Bloody good job, he did too. His Irish Ale yeast was an absolute BEAST & everything was super-fresh. If you sent him an email & with enough notice, he'd rock-up to a meeting with a 1.25L PET bottle full of ready-to go yeast sufficient for a double/triple batch for $5!!!

Them's were the days......


----------



## Dan Pratt (16/1/15)

MartinOC said:


> .........couldn't keep up with demand & logistics.


----------



## DU99 (16/1/15)

:icon_offtopic: there's something Yob could get into... :icon_cheers:


----------



## Spiesy (16/1/15)

Pratty1 said:


> small compared to the US or Europe however still a market right.
> 
> (these are guess's, please correct if you can find it online)
> 
> ...


I don't think "still a market" makes for a sound business plan. 

Let's think about the US, for example. 

316 million people.
2 main liquid yeast companies - that also export to the rest of the world.
A more mature home and craft beer market than what is found in Australia.

Vs Australia.
23 million people. 7% the population of the USA. 
Isolated from many other markets, with the exception of NZL (most of which live in North Fitzroy anyway).

I would LOVE for a local act to get up and running - that would be awesome, but I wonder why there's no more than two prominent yeast manufacturers in the US, with that massive and mature market.


----------



## Spiesy (16/1/15)

Pratty1 said:


> small compared to the US or Europe however still a market right.
> 
> (these are guess's, please correct if you can find it online)
> 
> ...


RE: Megaswill breweries...

CUB/Fosters
Tooheys/Lion
XXXX
Swan
West End

Who else?


----------



## jyo (16/1/15)

http://www.proculture.com.au/ 

Proculture. They used to stock an extensive range of liquid yeasts. Was situated in Perth. 
They had some issues with their packaging (leaky lids) and customers were told that this was being sorted out, and that production would resume. Never happened, unfortunately, this was probably about 4 years ago. Great yeasts, great viability, but I think the bloke was just operating it in his spare time.

It's a shame, as I like buying local.


----------



## Yob (16/1/15)

DU99 said:


> :icon_offtopic: there's something Yob could get into... :icon_cheers:


looked/looking at it still, discussed it with a mate not long back h34r:

One of the biggest problems is where to set it up, here at casa de Yob is not appropriate so youd be looking at quite a substantial outlay for the premisis and equipment.

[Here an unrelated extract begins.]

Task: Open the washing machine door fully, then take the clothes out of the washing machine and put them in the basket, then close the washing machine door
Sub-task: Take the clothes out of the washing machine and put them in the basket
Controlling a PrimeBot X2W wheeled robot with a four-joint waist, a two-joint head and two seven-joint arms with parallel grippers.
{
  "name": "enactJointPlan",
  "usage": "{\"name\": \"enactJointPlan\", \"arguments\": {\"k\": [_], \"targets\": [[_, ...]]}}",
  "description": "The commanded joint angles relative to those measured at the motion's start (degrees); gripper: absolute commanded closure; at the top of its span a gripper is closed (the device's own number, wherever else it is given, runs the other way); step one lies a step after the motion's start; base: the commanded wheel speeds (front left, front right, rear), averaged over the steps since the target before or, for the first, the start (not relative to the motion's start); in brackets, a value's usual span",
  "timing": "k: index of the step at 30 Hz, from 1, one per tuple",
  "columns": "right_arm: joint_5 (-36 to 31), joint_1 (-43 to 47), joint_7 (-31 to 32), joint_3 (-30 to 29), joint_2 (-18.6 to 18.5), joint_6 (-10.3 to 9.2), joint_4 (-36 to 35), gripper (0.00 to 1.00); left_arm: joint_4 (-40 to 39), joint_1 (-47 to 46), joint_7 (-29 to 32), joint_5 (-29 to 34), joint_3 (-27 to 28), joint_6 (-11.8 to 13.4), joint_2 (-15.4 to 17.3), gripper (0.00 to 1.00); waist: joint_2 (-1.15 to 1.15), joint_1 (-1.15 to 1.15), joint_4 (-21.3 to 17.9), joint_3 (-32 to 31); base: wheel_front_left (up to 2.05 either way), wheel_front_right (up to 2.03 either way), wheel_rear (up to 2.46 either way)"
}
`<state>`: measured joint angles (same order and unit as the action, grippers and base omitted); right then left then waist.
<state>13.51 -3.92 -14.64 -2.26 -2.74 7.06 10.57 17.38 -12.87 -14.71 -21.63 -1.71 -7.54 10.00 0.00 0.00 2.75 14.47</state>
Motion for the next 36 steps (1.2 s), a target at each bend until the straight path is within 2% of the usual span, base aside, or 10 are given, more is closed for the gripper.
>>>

Not completely unfeasible but a bloody nightmare none-the-less


----------



## indica86 (16/1/15)

jyo said:


> http://www.proculture.com.au/


Wow, I'd use that.

Yob, we'd all buy from you. Would be a cluster **** to set up though.


----------



## Spiesy (16/1/15)

jyo said:


> http://www.proculture.com.au/
> 
> Proculture. They used to stock an extensive range of liquid yeasts. Was situated in Perth.
> They had some issues with their packaging (leaky lids) and customers were told that this was being sorted out, and that production would resume. Never happened, unfortunately, this was probably about 4 years ago. Great yeasts, great viability, but I think the bloke was just operating it in his spare time.
> ...


How was pricing?


----------



## jyo (16/1/15)

It was really reasonable. Nev used to sell them for $10 a pop. I only got to try three varieties before it folded.


----------



## Bribie G (16/1/15)

Spiesy said:


> How was pricing?


I bought a few Proculture from Nev, which arrived cold after crossing the Continent.
On pitching into a starter in a Schott bottle they would usually be crawling out like the Blob in a few hours. Far more viable than Wyeast or Whitelabs.

IIRC they were a couple of uni students doing it as a hobby , and went on to other things.


----------



## Roosterboy (16/1/15)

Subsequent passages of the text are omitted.